▶ Work instructions:
Reproduce the data that follows character for character, but omit its pictures.

▶ Dataset section:
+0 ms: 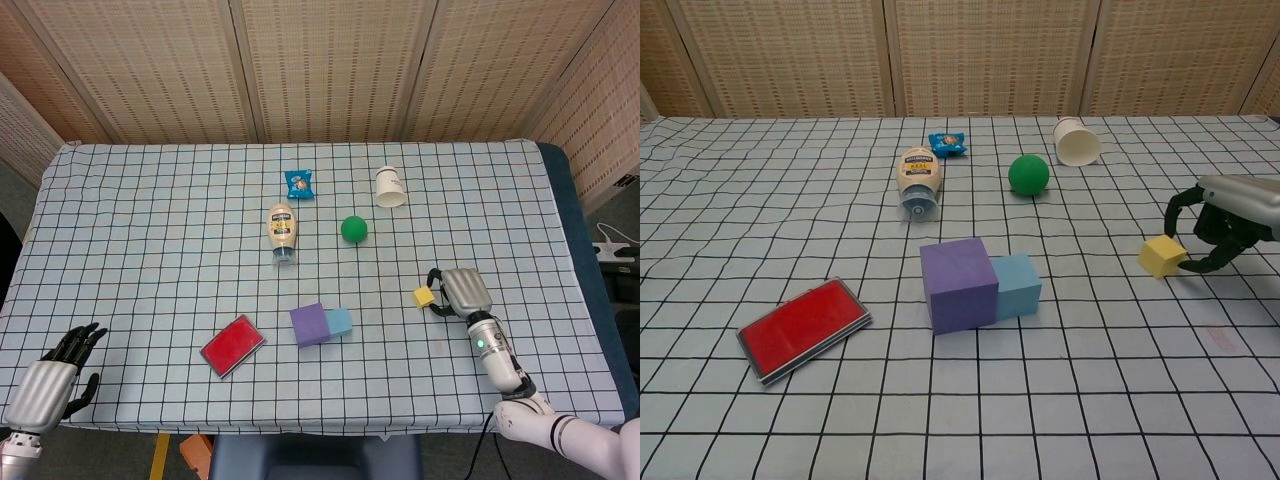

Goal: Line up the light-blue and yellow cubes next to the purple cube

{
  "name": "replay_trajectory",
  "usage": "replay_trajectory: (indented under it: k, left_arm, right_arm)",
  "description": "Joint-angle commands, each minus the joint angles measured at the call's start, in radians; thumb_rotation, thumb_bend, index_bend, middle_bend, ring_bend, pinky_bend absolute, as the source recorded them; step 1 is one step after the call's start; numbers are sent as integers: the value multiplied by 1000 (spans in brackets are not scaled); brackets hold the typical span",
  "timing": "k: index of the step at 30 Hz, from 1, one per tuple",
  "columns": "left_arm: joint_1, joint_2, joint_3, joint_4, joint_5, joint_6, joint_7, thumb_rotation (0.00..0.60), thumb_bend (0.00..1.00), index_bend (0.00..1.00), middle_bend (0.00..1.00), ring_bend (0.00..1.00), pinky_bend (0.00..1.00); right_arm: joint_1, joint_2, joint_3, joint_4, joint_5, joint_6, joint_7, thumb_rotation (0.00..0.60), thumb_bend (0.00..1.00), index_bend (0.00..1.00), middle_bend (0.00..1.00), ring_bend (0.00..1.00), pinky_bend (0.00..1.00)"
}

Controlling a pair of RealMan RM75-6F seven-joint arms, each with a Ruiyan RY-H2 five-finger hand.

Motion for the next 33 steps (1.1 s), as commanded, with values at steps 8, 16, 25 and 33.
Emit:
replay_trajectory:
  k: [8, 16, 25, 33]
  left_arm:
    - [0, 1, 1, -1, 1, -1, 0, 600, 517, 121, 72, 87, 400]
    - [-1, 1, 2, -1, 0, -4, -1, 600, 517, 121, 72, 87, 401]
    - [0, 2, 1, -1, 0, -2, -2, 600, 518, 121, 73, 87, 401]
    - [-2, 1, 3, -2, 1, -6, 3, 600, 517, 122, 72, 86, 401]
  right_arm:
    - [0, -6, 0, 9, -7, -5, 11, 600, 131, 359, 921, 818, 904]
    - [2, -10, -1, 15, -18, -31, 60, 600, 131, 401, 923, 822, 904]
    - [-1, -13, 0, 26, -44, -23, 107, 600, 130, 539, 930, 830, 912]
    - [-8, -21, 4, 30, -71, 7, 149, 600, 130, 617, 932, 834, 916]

▶ Finished exercise:
+0 ms: 

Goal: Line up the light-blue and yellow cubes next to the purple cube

{
  "name": "replay_trajectory",
  "usage": "replay_trajectory: (indented under it: k, left_arm, right_arm)",
  "description": "Joint-angle commands, each minus the joint angles measured at the call's start, in radians; thumb_rotation, thumb_bend, index_bend, middle_bend, ring_bend, pinky_bend absolute, as the source recorded them; step 1 is one step after the call's start; numbers are sent as integers: the value multiplied by 1000 (spans in brackets are not scaled); brackets hold the typical span",
  "timing": "k: index of the step at 30 Hz, from 1, one per tuple",
  "columns": "left_arm: joint_1, joint_2, joint_3, joint_4, joint_5, joint_6, joint_7, thumb_rotation (0.00..0.60), thumb_bend (0.00..1.00), index_bend (0.00..1.00), middle_bend (0.00..1.00), ring_bend (0.00..1.00), pinky_bend (0.00..1.00); right_arm: joint_1, joint_2, joint_3, joint_4, joint_5, joint_6, joint_7, thumb_rotation (0.00..0.60), thumb_bend (0.00..1.00), index_bend (0.00..1.00), middle_bend (0.00..1.00), ring_bend (0.00..1.00), pinky_bend (0.00..1.00)"
}

Controlling a pair of RealMan RM75-6F seven-joint arms, each with a Ruiyan RY-H2 five-finger hand.

Motion for the next 33 steps (1.1 s), as commanded, with values at steps 8, 16, 25 and 33.
Emit:
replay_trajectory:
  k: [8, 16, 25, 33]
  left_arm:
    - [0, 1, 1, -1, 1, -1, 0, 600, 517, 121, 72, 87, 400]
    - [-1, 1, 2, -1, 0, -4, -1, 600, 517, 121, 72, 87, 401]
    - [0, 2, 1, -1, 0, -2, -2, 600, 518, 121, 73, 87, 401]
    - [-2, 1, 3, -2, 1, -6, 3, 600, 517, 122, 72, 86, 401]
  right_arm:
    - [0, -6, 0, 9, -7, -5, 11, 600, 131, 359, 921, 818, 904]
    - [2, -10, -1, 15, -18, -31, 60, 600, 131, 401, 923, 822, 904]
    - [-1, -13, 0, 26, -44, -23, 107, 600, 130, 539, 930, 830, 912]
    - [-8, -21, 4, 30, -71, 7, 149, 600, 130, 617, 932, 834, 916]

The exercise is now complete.